The new target is for the race to return for its 10th anniversary edition in 2024.

Ian Parker
Friday 31 March 2023 10:11 BST
The Women’s Tour will not take place in 2023 due to a lack of sponsorship (Andrew Matthews/PA)
The Women’s Tour will not take place in 2023 due to a lack of sponsorship (Andrew Matthews/PA)

The Women’s Tour will not take place this summer after organisers admitted defeat in their attempts to find the funding required to stage the five-day Women’s WorldTour race in June.

Last month Sweetspot announced a five-day route for the popular race, down from the usual six, but warned they needed to find £500,000 in new sponsorship in order to go ahead – even launching a crowdfunding campaign to try to spur interest.

They set a soft deadline of Easter to make progress before they would need to start paying deposits on some of the primary expenses, mainly accommodation at this point, but have now announced that the target is for the race to return for its 10th anniversary edition in 2024.

“Owing to a combination of increased running costs (approximately 20 per cent higher in comparison to the 2022 race) and a reduced level of commercial support, it has proved impossible to deliver the event that was proposed for June,” a statement said.

The crowdfunding campaign raised over £18,000 from more than 500 individuals, with pledges ranging from £5 to £1,000, but it did not lead to the bigger deals Sweetspot needed and the funding gap remained at around £400,000 when the plug was pulled. The crowdfunding pledges will now be refunded.

The loss of the race, which counts Lizzie Deignan, Marianne Vos and Elisa Longo Borghini among its former winners, is the biggest hit yet for a domestic scene which has absorbed a number of blows this year.

The domestic Tour Series has not taken place while there has been a downscaling of British Cycling’s national road series.

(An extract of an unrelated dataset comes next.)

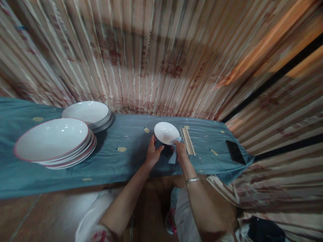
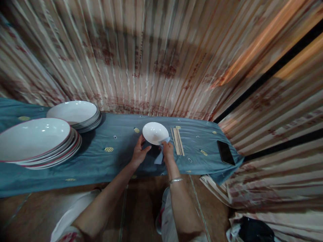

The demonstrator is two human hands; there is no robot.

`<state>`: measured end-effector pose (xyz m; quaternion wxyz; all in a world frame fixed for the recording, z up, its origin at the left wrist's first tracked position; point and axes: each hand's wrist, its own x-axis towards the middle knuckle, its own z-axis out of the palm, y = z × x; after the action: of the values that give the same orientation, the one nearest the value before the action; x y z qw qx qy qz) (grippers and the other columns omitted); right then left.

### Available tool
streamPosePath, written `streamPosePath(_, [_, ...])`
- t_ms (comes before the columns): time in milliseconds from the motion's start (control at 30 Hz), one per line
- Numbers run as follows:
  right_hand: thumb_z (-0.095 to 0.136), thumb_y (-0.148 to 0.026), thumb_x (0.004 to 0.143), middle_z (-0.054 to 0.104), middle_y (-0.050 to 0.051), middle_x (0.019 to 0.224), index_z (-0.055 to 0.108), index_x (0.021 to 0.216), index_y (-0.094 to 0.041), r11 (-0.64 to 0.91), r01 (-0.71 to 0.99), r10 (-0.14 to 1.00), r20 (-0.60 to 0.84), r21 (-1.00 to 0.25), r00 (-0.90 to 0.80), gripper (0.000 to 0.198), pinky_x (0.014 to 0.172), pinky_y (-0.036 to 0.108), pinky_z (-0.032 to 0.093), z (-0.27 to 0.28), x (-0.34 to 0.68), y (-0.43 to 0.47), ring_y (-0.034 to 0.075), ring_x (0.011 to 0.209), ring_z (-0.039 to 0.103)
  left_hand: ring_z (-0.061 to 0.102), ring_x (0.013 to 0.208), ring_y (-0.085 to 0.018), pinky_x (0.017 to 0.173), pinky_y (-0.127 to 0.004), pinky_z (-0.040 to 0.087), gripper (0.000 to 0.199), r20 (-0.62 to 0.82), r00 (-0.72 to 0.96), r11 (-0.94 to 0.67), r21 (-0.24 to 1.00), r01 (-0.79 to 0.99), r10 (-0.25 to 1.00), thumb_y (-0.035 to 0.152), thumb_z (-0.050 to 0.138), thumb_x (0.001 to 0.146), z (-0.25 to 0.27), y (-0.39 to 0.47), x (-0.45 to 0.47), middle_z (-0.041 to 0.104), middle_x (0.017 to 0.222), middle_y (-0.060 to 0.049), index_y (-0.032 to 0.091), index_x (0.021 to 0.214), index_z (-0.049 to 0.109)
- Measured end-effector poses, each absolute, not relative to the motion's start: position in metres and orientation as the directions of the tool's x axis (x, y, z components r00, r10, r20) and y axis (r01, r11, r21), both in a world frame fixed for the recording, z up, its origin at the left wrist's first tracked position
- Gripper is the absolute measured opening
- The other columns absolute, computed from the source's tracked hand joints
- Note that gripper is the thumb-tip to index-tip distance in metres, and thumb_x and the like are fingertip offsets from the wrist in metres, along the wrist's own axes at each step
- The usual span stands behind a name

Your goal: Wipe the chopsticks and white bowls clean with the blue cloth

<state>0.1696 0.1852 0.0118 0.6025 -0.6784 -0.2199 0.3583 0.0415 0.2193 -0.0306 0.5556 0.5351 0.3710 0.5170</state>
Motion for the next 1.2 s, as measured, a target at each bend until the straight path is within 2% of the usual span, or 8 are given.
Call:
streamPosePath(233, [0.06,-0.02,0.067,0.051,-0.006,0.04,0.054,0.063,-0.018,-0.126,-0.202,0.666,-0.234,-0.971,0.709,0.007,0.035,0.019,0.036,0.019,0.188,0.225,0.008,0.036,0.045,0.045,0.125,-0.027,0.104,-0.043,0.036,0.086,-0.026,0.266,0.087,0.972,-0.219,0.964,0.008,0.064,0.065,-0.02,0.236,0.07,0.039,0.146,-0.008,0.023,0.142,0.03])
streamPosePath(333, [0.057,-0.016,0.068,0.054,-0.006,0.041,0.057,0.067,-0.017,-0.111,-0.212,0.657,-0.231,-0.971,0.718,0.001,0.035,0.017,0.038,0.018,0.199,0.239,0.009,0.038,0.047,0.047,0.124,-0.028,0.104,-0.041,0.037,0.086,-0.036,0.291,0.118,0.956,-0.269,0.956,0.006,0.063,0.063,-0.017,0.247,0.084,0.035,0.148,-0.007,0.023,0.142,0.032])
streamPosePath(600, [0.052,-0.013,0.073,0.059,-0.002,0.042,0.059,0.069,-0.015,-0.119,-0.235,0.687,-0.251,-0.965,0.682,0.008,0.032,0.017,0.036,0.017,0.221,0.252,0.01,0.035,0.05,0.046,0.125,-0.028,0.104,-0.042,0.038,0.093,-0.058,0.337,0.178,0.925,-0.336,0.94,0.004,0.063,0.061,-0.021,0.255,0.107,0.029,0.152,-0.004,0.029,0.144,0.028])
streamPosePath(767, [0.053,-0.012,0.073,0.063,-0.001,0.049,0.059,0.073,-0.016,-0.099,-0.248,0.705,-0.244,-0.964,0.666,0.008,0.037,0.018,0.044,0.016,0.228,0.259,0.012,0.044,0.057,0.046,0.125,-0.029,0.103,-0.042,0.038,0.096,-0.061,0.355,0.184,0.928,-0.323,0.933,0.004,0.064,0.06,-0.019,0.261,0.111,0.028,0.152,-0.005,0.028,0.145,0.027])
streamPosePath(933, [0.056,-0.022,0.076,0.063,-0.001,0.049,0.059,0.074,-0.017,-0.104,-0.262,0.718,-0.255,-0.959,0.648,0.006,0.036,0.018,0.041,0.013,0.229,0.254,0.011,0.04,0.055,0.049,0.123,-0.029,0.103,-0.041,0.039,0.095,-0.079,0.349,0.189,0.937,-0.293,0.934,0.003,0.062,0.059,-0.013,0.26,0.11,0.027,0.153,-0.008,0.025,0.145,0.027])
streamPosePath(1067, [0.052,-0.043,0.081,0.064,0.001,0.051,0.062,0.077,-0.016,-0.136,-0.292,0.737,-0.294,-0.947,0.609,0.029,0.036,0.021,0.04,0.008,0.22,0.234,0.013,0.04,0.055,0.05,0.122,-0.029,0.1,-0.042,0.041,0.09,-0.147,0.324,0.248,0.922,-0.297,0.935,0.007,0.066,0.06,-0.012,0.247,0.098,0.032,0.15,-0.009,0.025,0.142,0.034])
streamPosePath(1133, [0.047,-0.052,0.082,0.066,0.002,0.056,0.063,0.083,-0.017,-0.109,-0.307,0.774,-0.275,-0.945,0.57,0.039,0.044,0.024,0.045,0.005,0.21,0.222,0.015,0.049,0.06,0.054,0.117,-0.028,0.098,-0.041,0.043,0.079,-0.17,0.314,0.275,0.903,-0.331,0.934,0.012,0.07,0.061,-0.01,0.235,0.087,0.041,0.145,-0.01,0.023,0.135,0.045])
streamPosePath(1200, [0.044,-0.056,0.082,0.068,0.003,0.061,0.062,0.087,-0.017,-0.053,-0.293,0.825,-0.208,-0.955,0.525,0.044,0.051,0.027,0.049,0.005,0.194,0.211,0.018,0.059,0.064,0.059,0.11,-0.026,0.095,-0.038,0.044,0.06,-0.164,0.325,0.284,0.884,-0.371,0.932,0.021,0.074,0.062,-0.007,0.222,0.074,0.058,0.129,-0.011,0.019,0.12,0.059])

UCI Continental team AT85 Pro Cycling abruptly closed its doors earlier this month.

Deignan, a two-time winner of the Women’s Tour, last month told the PA news agency the postponement of the race would represent “a huge loss” for both the domestic and international calendar, saying she had been targeting the event in training as she plans her return after giving birth for a second time.

Sweetspot said the Tour of Britain, the eight-day men’s race due to take place in the first week of September, is still on track with details of the route expected next month.

“While not immune to the economic environment and same commercial pressures faced by the Women’s Tour and Tour Series, we remain confident that the Tour of Britain (Sunday 3 – Sunday September 10) will run as planned,” the statement added.

“This is, in part, due to a number of commercial agreements already in place that are unique to this event. Plans to launch the race in the coming weeks are unaffected by this announcement.”

This year’s edition of the Women’s Tour was due to start in Stratford-upon-Avon on June 7 and include a stage in the North Yorkshire Moors, the furthest north it would have ever ventured, before a final-day circuit race in Birmingham city centre.

Sweetspot have already announced that next year’s race is due to start in Wales as part of a long-term agreement with the Welsh Government, with talks due to be held with those local authorities which have missed out this year on whether they would like to host a stage in the future.